Burger King Proposal Delayed
The anti-hamburger drive has temporarily halted plans for the million-dollar Burger King proposed for the corner of Maynard and Liberty, only a half block from the new home of the Big Mac.
Following a series of protests against the hamburger invasion, Planning Commission sent the Burger King proposal back to the city's Planning Department for further study. The Commission's action will at least slow down development on the "Liberty Commercial Center," a three-story office building with the burger palace in the basement.
During the hearing, defenders argued that the building should be passed on its own merits, without consideration of what businesses would be located inside.
But local residents pointed out that fast food chains like Burger King and McDonald's (which has already been approved by City Council) will cause a number of problems for the area which the Planning Commission should consider.
While Planning Commission would normally have routinely approved the site plan, public pressure is apparently affecting even the most pro-growth Republicans. Commissioner Bruce Benner (who also is one of the Republicans on City Council who routinely approved the McDonald's) proposed that the Liberty Center plan be further studied by staff in terms of the General Development Plan guidelines, and that a traffic impact study be conducted. This passed the Commission, thus deferring any further action for at least a month.

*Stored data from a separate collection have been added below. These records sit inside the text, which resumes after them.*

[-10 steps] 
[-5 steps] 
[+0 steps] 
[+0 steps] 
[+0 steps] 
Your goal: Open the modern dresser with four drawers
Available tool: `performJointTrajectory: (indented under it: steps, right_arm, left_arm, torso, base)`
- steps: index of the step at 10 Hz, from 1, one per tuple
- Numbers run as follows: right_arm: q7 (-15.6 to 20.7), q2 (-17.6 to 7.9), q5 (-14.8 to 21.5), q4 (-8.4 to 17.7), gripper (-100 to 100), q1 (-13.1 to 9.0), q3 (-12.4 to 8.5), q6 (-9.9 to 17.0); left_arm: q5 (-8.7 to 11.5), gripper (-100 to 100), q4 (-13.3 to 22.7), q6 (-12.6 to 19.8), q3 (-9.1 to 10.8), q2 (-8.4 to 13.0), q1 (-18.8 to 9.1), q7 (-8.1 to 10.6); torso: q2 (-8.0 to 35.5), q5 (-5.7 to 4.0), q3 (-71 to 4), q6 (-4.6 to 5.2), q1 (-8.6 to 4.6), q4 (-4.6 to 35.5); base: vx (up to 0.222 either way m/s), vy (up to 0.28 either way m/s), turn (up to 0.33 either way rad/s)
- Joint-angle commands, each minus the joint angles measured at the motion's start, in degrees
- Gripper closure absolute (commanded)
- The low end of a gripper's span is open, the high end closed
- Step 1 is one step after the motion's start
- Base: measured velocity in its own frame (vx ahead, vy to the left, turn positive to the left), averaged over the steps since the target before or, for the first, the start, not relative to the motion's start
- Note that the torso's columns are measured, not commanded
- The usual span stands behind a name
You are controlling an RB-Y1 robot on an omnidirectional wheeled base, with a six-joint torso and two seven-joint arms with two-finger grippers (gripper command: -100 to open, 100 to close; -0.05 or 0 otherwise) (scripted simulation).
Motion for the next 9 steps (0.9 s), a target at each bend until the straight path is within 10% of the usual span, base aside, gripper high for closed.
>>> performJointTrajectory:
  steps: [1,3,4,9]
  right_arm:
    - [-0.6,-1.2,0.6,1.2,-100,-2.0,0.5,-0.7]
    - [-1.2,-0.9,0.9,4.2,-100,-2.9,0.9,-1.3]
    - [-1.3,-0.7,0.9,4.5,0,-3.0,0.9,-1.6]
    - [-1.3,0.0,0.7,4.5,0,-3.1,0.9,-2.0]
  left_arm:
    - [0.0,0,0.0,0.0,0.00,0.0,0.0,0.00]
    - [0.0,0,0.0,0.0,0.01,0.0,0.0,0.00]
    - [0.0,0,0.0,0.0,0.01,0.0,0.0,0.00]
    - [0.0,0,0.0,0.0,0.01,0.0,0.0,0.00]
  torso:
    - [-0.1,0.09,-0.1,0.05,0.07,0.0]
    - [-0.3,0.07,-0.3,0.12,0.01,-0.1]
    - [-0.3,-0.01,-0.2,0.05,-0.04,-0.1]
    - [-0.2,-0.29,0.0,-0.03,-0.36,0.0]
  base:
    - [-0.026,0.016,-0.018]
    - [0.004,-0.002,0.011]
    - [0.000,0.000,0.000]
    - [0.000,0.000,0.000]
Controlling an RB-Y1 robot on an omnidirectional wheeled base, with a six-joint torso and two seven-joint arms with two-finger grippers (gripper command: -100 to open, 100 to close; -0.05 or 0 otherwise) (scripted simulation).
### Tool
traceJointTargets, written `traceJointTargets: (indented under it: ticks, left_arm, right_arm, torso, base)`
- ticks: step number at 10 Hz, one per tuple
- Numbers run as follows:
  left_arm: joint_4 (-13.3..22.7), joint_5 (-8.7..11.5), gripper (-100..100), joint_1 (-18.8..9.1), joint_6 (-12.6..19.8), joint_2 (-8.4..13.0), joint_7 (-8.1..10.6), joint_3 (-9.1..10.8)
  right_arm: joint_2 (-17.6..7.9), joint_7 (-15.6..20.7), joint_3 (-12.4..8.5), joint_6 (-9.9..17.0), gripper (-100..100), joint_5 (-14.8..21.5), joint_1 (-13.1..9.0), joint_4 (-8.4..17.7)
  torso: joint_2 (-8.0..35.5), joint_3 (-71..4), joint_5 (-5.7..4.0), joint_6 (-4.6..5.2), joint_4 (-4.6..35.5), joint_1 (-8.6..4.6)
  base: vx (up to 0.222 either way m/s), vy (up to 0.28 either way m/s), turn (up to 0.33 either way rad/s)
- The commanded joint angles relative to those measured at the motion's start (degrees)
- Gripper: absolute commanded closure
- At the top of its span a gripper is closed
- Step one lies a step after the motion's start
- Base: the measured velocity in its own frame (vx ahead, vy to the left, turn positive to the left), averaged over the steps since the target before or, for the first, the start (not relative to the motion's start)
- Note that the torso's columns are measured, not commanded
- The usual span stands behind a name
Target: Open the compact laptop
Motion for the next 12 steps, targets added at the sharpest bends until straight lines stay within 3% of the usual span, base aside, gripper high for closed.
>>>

At this point, Lawrence Brink, the local architect for the project, picked up his plastic model and stormed out of the room, glaring at the citizens who had dared oppose his plan. He had earlier admitted that the price paid for the lot at the corner of Maynard and Liberty was the highest per foot rate ever paid in the city. He seemed upset that anyone could oppose such an important development, and even angrier that he had been put off for another month.